* EXERCISE OBJECTIVE:
Set down every entry again, exactly as it appears.

[Stored items]

----------

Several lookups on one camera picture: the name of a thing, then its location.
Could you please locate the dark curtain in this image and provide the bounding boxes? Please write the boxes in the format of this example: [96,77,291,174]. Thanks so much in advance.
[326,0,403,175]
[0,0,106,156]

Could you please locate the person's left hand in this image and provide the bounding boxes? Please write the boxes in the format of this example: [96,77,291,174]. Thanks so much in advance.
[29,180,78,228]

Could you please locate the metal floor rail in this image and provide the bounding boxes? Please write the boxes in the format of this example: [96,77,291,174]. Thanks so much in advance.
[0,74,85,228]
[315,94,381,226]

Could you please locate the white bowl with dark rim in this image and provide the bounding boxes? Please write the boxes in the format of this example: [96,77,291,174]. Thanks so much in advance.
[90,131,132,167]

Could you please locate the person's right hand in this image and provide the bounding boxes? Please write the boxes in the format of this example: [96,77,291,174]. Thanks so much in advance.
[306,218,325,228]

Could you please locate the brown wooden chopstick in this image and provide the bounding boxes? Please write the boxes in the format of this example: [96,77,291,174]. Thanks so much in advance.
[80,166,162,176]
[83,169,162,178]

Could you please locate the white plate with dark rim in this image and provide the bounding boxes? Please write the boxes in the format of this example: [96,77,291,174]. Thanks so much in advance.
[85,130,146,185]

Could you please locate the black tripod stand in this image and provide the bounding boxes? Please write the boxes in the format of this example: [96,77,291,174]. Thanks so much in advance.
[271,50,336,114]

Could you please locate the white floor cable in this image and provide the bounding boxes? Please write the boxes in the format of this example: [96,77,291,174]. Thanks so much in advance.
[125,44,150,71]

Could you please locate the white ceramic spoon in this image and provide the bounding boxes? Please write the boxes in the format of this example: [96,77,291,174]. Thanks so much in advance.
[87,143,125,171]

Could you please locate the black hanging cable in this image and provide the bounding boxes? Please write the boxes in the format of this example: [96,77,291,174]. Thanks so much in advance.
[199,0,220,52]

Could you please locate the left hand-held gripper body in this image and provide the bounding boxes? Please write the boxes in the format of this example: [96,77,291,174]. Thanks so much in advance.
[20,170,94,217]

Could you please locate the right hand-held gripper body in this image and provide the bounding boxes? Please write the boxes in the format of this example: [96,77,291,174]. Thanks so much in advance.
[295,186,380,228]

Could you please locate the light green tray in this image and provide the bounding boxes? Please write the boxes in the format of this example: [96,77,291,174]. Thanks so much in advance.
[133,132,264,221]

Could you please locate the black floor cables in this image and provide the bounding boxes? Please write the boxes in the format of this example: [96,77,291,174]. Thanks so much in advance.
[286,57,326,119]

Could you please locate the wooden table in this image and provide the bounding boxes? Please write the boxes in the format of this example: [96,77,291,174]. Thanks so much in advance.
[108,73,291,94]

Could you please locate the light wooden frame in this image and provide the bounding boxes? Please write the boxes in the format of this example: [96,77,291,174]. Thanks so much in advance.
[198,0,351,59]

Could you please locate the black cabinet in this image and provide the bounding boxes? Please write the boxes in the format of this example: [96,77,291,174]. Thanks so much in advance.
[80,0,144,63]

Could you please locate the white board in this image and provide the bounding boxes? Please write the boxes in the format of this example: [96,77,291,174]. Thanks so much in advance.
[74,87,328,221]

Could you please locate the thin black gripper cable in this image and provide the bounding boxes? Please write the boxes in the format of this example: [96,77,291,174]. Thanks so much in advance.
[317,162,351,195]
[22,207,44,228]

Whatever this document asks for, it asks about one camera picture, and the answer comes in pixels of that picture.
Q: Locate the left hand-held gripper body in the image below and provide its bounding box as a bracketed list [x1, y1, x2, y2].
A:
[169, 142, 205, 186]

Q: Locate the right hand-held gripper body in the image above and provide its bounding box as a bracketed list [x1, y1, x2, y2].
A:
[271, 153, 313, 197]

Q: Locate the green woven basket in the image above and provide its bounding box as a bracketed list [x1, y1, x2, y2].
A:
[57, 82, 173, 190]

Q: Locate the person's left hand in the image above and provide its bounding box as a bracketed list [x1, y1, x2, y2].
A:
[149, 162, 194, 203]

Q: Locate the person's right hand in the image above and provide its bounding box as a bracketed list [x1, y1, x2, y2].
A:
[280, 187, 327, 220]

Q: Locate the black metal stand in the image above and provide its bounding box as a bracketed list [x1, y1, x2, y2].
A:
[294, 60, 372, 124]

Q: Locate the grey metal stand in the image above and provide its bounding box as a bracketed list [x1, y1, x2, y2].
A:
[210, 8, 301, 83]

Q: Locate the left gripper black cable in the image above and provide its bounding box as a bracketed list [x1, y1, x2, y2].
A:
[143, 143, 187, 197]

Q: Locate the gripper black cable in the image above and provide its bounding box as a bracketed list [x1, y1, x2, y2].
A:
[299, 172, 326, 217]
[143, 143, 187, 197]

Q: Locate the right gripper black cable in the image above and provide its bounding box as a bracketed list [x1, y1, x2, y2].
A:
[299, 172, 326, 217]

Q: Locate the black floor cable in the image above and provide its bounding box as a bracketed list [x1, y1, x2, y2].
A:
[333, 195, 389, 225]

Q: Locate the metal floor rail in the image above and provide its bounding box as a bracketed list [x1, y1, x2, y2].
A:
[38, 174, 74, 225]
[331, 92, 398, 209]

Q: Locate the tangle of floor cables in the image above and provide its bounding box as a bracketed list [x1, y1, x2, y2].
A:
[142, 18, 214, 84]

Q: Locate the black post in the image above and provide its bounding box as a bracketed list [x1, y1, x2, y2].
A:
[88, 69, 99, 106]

----------

* OUTPUT:
Several lookups on one camera picture: the name of a thing, then its location.
Could you please locate the dark curtain in this image and provide the bounding boxes? Please write the boxes in the format of this example: [96,77,291,174]. Thanks so much in advance.
[326,0,403,175]
[0,0,106,156]

Could you please locate the person's left hand in this image and provide the bounding boxes? Please write the boxes in the format of this example: [96,77,291,174]. Thanks so much in advance.
[29,180,78,228]

Could you please locate the metal floor rail in this image and provide the bounding boxes? Please write the boxes in the format of this example: [96,77,291,174]. Thanks so much in advance.
[0,74,85,228]
[315,94,381,226]

Could you please locate the white bowl with dark rim in this image and provide the bounding boxes? Please write the boxes in the format of this example: [96,77,291,174]. Thanks so much in advance.
[90,131,132,167]

Could you please locate the person's right hand in this image and provide the bounding boxes? Please write the boxes in the format of this example: [96,77,291,174]. Thanks so much in advance.
[306,218,325,228]

Could you please locate the brown wooden chopstick in this image and provide the bounding boxes? Please write the boxes in the format of this example: [96,77,291,174]. Thanks so much in advance.
[80,166,162,176]
[83,169,162,178]

Could you please locate the white plate with dark rim in this image and provide the bounding boxes? Please write the boxes in the format of this example: [96,77,291,174]. Thanks so much in advance.
[85,130,146,185]

Could you please locate the black tripod stand in this image and provide the bounding boxes? Please write the boxes in the format of this example: [96,77,291,174]. Thanks so much in advance.
[271,50,336,114]

Could you please locate the white floor cable in this image and provide the bounding boxes? Please write the boxes in the format of this example: [96,77,291,174]. Thanks so much in advance.
[125,44,150,71]

Could you please locate the white ceramic spoon in this image and provide the bounding boxes? Please write the boxes in the format of this example: [96,77,291,174]. Thanks so much in advance.
[87,143,125,171]

Could you please locate the black hanging cable in this image and provide the bounding boxes? Please write the boxes in the format of this example: [96,77,291,174]. Thanks so much in advance.
[199,0,220,52]

Could you please locate the left hand-held gripper body in this image and provide the bounding boxes? Please write the boxes in the format of this example: [96,77,291,174]. Thanks so much in advance.
[20,170,94,217]

Could you please locate the right hand-held gripper body in this image and provide the bounding boxes? Please write the boxes in the format of this example: [96,77,291,174]. Thanks so much in advance.
[295,186,380,228]

Could you please locate the light green tray in this image and provide the bounding boxes? Please write the boxes in the format of this example: [96,77,291,174]. Thanks so much in advance.
[133,132,264,221]

Could you please locate the black floor cables in this image and provide the bounding boxes? Please write the boxes in the format of this example: [96,77,291,174]. Thanks so much in advance.
[286,57,326,119]

Could you please locate the wooden table in this image and provide the bounding boxes? Please write the boxes in the format of this example: [96,77,291,174]. Thanks so much in advance.
[108,73,291,94]

Could you please locate the light wooden frame in this image and provide the bounding boxes? Please write the boxes in the format of this example: [96,77,291,174]. Thanks so much in advance.
[198,0,351,59]

Could you please locate the black cabinet in this image and provide the bounding boxes? Please write the boxes in the format of this example: [96,77,291,174]. Thanks so much in advance.
[80,0,144,63]

Could you please locate the white board in this image and provide the bounding boxes? Please write the boxes in the format of this example: [96,77,291,174]. Thanks so much in advance.
[74,87,328,221]

Could you please locate the thin black gripper cable in this image and provide the bounding boxes? Please write the boxes in the format of this example: [96,77,291,174]. Thanks so much in advance.
[317,162,351,195]
[22,207,44,228]

Whatever this document asks for, it asks about one camera picture, and the answer comes in pixels of that picture.
Q: Locate the left hand-held gripper body in the image below and provide its bounding box as a bracketed list [x1, y1, x2, y2].
A:
[169, 142, 205, 186]

Q: Locate the right hand-held gripper body in the image above and provide its bounding box as a bracketed list [x1, y1, x2, y2].
A:
[271, 153, 313, 197]

Q: Locate the green woven basket in the image above and provide its bounding box as a bracketed list [x1, y1, x2, y2].
A:
[57, 82, 173, 190]

Q: Locate the person's left hand in the image above and provide its bounding box as a bracketed list [x1, y1, x2, y2].
A:
[149, 162, 194, 203]

Q: Locate the person's right hand in the image above and provide its bounding box as a bracketed list [x1, y1, x2, y2].
A:
[280, 187, 327, 220]

Q: Locate the black metal stand in the image above and provide its bounding box as a bracketed list [x1, y1, x2, y2].
A:
[294, 60, 372, 124]

Q: Locate the grey metal stand in the image above and provide its bounding box as a bracketed list [x1, y1, x2, y2].
A:
[210, 8, 301, 83]

Q: Locate the left gripper black cable in the image above and provide its bounding box as a bracketed list [x1, y1, x2, y2].
A:
[143, 143, 187, 197]

Q: Locate the gripper black cable in the image above and provide its bounding box as a bracketed list [x1, y1, x2, y2].
A:
[299, 172, 326, 217]
[143, 143, 187, 197]

Q: Locate the right gripper black cable in the image above and provide its bounding box as a bracketed list [x1, y1, x2, y2].
A:
[299, 172, 326, 217]

Q: Locate the black floor cable in the image above and provide its bounding box as a bracketed list [x1, y1, x2, y2].
A:
[333, 195, 389, 225]

Q: Locate the metal floor rail in the image above and provide its bounding box as a bracketed list [x1, y1, x2, y2].
A:
[38, 174, 74, 225]
[331, 92, 398, 209]

Q: Locate the tangle of floor cables in the image above and provide its bounding box as a bracketed list [x1, y1, x2, y2].
A:
[142, 18, 214, 84]

Q: Locate the black post in the image above and provide its bounding box as a bracketed list [x1, y1, x2, y2].
A:
[88, 69, 99, 106]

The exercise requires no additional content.